Provided data>

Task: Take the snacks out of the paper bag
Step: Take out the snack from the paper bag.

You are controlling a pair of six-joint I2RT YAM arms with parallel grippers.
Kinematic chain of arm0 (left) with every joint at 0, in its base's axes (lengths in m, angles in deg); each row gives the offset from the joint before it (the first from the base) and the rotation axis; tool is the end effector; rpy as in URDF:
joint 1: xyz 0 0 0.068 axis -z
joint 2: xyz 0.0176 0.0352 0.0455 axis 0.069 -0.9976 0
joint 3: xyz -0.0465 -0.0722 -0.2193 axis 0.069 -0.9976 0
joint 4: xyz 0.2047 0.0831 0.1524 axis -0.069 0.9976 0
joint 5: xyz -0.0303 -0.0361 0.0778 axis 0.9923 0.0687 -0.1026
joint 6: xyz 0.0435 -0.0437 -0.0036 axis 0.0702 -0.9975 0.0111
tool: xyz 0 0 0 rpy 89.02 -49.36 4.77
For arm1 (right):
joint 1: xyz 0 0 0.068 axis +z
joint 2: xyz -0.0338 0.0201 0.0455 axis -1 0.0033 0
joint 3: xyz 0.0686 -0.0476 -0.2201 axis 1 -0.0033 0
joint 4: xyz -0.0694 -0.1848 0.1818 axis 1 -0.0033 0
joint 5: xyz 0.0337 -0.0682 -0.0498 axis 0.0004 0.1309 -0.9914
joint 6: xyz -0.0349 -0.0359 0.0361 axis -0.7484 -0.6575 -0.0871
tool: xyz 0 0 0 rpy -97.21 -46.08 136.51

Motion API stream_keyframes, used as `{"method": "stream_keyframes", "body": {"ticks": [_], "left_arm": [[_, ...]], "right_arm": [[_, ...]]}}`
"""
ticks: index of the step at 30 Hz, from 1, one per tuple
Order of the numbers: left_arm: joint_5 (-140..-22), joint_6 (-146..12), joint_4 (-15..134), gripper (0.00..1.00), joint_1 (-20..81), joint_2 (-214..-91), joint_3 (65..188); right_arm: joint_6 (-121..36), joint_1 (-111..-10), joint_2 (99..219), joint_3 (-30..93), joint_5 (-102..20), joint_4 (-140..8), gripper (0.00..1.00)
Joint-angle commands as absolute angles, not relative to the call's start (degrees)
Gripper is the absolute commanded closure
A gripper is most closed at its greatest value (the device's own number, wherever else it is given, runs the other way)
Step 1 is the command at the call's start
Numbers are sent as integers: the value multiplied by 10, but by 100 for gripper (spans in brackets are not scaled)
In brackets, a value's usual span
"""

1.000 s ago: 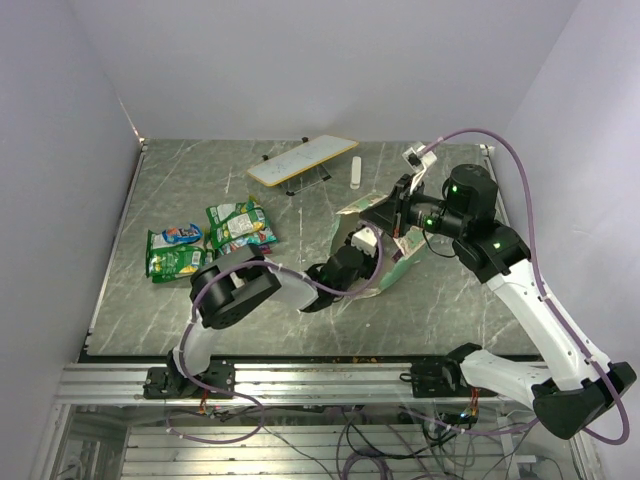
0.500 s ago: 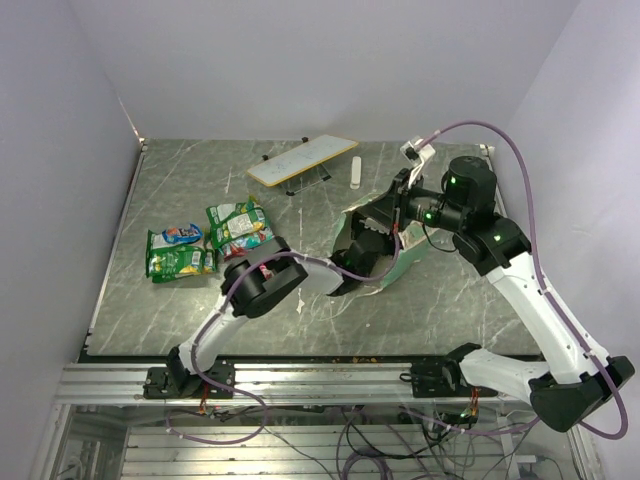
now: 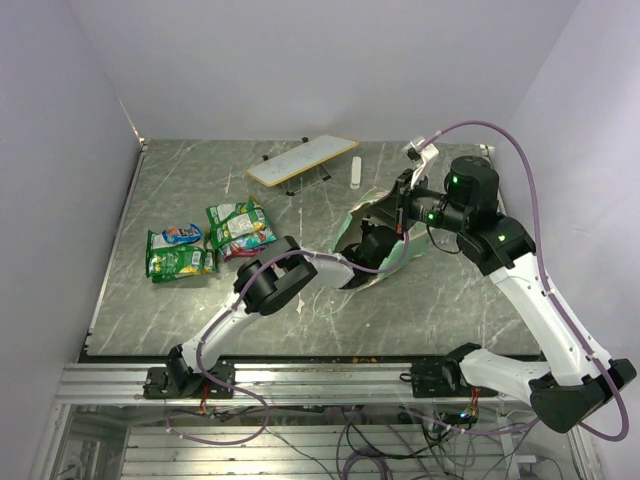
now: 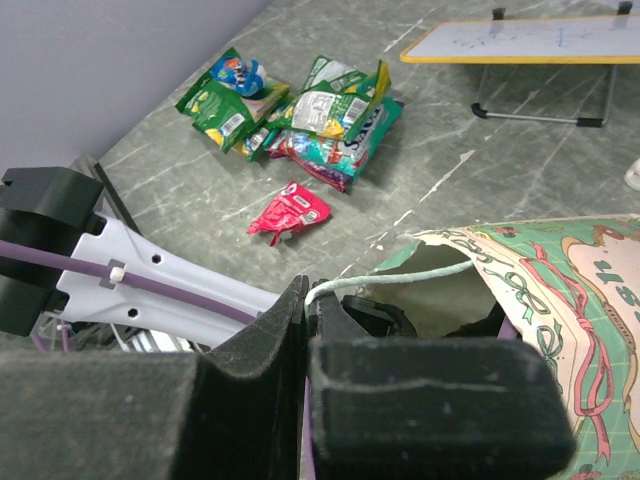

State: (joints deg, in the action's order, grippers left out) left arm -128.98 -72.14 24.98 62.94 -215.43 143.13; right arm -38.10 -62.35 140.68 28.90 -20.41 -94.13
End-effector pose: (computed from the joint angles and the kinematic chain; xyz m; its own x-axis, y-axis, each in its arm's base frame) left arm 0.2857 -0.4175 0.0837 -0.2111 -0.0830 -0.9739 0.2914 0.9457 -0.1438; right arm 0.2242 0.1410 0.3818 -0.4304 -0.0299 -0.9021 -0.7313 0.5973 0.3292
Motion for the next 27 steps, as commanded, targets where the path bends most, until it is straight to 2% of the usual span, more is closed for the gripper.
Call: {"method": "stream_keyframes", "body": {"ticks": [1,4,8,18,27], "left_arm": [[-1291,-699,288,70,625,-2159,1428],[-1271,-675,277,84,623,-2133,1405],[-1239,-683,265,92,623,-2070,1354],[-1160,-757,277,93,628,-1923,1244],[-1138,-771,315,93,641,-1844,1196]], "right_arm": [[-384,-619,1387,299,-215,-939,100],[-385,-619,1386,297,-242,-939,100],[-386,-619,1383,290,-263,-928,100],[-396,-619,1370,259,-279,-908,100],[-436,-619,1380,267,-296,-915,100]]}}
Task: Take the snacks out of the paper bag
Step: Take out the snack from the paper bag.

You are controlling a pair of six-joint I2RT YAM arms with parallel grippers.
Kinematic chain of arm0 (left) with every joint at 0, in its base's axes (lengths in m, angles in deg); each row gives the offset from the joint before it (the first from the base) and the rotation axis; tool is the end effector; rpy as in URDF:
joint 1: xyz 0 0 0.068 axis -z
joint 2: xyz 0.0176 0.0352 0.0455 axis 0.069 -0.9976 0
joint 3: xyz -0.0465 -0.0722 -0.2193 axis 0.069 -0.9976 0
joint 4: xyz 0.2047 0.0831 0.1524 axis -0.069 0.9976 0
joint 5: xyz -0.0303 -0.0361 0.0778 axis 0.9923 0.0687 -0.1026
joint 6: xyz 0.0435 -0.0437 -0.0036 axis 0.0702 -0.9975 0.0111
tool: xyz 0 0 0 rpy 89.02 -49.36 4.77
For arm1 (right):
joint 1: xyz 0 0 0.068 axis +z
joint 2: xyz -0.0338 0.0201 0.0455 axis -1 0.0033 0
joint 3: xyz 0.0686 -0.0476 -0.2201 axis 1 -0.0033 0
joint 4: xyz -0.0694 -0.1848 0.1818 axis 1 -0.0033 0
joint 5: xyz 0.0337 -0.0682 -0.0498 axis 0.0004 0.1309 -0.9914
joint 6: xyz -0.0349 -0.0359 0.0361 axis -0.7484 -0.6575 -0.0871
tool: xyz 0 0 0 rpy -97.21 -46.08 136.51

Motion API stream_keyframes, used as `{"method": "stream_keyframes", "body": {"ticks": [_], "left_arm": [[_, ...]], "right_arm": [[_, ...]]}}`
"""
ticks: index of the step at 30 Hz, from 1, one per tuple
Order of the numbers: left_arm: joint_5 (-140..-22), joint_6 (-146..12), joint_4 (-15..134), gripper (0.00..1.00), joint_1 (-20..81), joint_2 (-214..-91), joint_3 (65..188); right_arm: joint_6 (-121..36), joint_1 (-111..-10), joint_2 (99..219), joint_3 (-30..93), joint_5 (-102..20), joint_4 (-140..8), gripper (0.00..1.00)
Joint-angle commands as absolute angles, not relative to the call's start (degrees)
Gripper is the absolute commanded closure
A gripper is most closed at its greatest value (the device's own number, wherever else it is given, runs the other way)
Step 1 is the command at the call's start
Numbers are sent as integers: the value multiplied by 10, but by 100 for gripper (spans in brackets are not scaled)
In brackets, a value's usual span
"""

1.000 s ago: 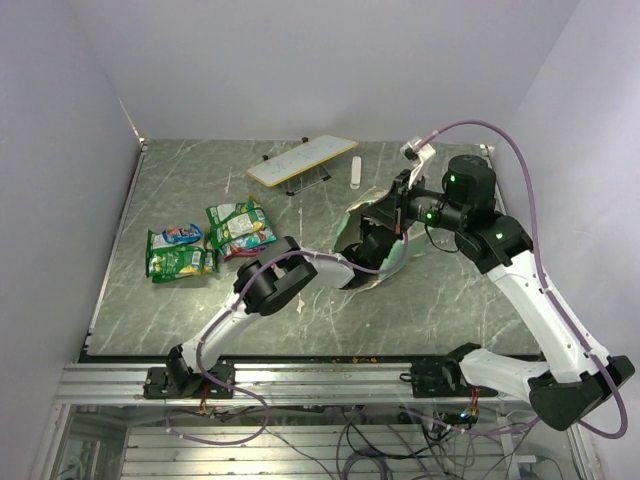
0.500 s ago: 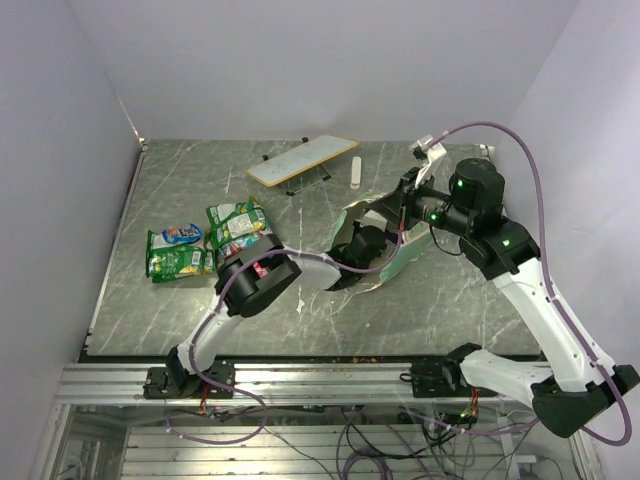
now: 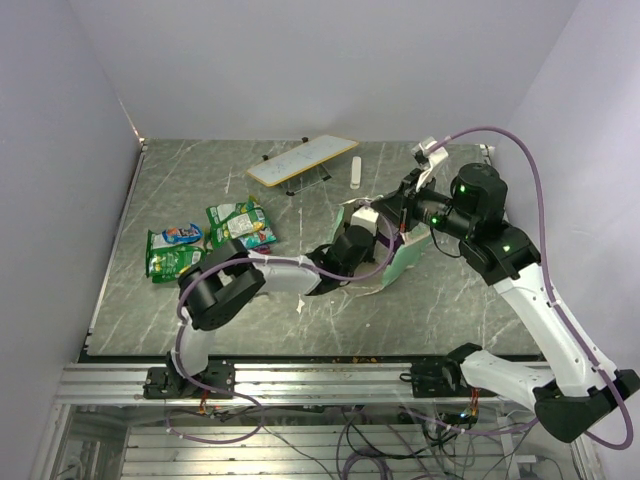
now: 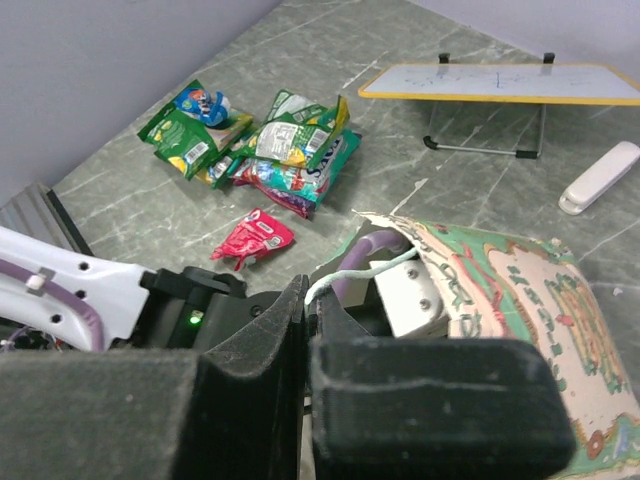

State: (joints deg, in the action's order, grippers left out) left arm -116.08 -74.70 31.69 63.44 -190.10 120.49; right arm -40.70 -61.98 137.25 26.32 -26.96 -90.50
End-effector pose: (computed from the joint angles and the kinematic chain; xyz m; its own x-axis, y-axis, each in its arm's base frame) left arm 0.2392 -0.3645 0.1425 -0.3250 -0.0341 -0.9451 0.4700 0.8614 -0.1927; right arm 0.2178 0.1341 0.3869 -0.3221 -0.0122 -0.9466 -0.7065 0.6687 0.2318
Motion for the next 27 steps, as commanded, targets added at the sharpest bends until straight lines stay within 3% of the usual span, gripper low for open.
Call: {"method": "stream_keyframes", "body": {"ticks": [1,27], "left_arm": [[-1139,-772,322,93,641,-1832,1190],[-1245,-794,602,93,690,-1582,1161]], "right_arm": [[-439,-619,1382,271,-303,-915,100],[-464,-620,1362,227,-378,-852,100]]}}
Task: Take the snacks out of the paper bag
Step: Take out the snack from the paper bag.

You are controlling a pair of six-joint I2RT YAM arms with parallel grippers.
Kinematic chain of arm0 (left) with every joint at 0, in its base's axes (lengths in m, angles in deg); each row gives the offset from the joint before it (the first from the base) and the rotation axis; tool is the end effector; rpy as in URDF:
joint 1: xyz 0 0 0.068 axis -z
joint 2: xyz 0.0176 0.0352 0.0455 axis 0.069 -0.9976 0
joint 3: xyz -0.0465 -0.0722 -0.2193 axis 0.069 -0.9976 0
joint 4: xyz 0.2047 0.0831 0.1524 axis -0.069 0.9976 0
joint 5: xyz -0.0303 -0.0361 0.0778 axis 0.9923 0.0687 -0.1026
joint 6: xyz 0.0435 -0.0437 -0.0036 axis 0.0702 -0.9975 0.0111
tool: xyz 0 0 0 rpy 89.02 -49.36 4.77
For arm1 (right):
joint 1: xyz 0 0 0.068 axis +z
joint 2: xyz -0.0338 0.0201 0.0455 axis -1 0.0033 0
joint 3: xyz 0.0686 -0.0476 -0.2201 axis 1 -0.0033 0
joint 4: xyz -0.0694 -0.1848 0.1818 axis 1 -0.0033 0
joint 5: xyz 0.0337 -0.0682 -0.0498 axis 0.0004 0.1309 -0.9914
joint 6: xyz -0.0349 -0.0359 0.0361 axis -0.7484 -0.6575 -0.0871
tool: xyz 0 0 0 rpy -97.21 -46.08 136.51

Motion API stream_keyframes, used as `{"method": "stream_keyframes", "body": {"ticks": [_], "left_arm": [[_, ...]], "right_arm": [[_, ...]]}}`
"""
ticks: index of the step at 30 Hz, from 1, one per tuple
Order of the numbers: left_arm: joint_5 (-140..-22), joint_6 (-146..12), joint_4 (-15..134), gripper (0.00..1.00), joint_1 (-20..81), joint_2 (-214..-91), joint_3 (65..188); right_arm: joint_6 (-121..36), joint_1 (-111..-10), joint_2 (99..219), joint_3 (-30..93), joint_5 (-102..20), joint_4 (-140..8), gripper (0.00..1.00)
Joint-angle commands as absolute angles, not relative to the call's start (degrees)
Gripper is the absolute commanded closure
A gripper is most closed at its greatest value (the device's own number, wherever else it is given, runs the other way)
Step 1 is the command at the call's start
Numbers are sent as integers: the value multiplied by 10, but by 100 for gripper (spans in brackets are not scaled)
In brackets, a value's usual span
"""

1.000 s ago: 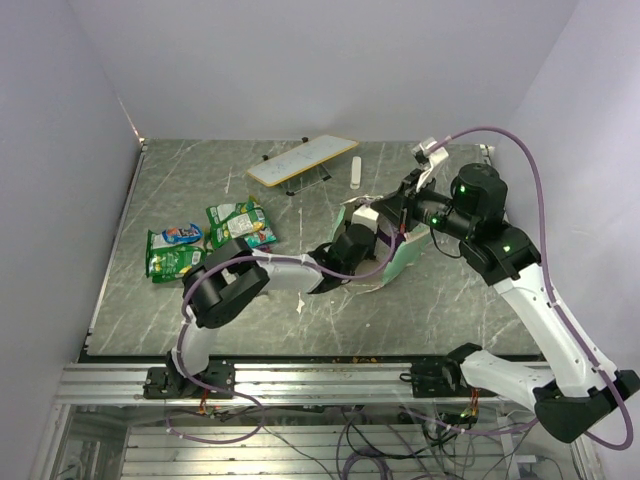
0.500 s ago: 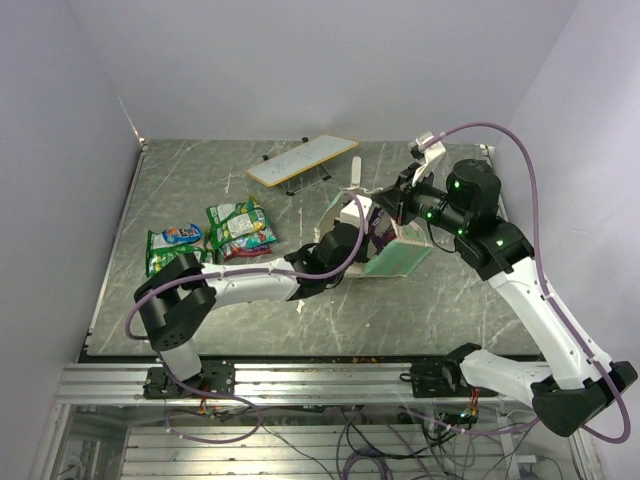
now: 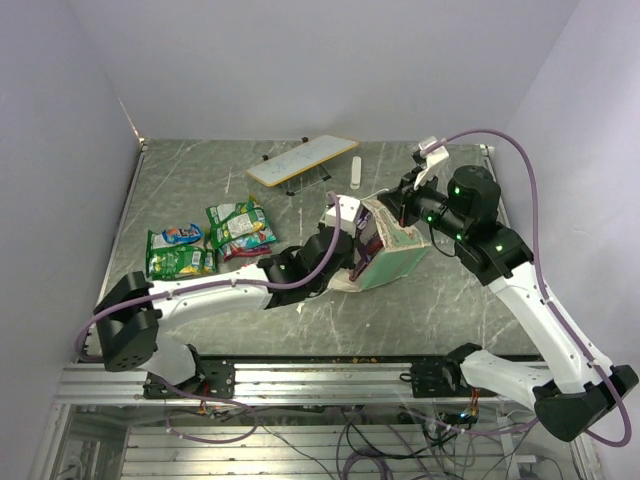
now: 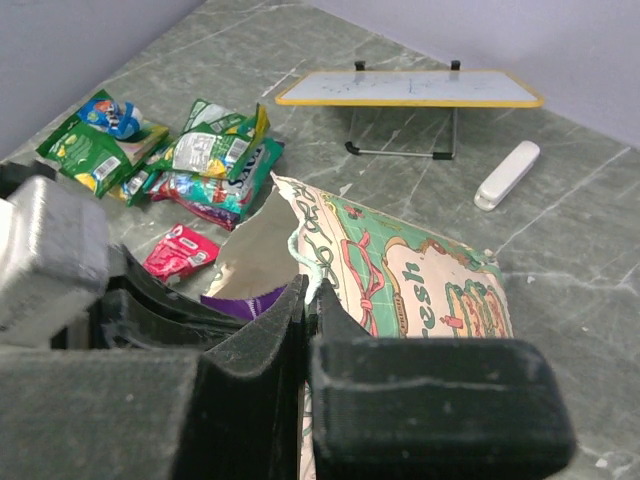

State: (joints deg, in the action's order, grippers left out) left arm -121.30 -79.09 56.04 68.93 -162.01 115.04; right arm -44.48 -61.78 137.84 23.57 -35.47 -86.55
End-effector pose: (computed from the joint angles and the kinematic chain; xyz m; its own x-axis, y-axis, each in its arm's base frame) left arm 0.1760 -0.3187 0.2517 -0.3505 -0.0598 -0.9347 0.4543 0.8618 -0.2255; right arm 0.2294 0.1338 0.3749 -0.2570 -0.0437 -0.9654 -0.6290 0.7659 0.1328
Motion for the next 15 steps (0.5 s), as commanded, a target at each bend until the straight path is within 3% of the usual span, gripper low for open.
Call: {"method": "stream_keyframes", "body": {"ticks": [1,15], "left_arm": [[-1244,-795,614,93,690,-1575,1164],[-1303,-774,767,93,694,-1485,1253]], "right_arm": [[-464,-620,1362,227,-383,-851,100],[-459,-620,1381,238,-466,-849,100]]}}
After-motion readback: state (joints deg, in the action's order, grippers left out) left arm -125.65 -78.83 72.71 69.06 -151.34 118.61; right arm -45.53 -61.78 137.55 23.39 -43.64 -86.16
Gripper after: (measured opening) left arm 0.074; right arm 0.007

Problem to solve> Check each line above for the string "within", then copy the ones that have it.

Solution below>
Motion for the next 27 steps, as commanded, targets added at the sharpest bends until straight lines stay within 3% of the usual span, gripper low for open.
Motion for the next 15 steps (0.5 s), as commanded, a target at each bend until the straight path is within 3% of the usual span, gripper low for open.

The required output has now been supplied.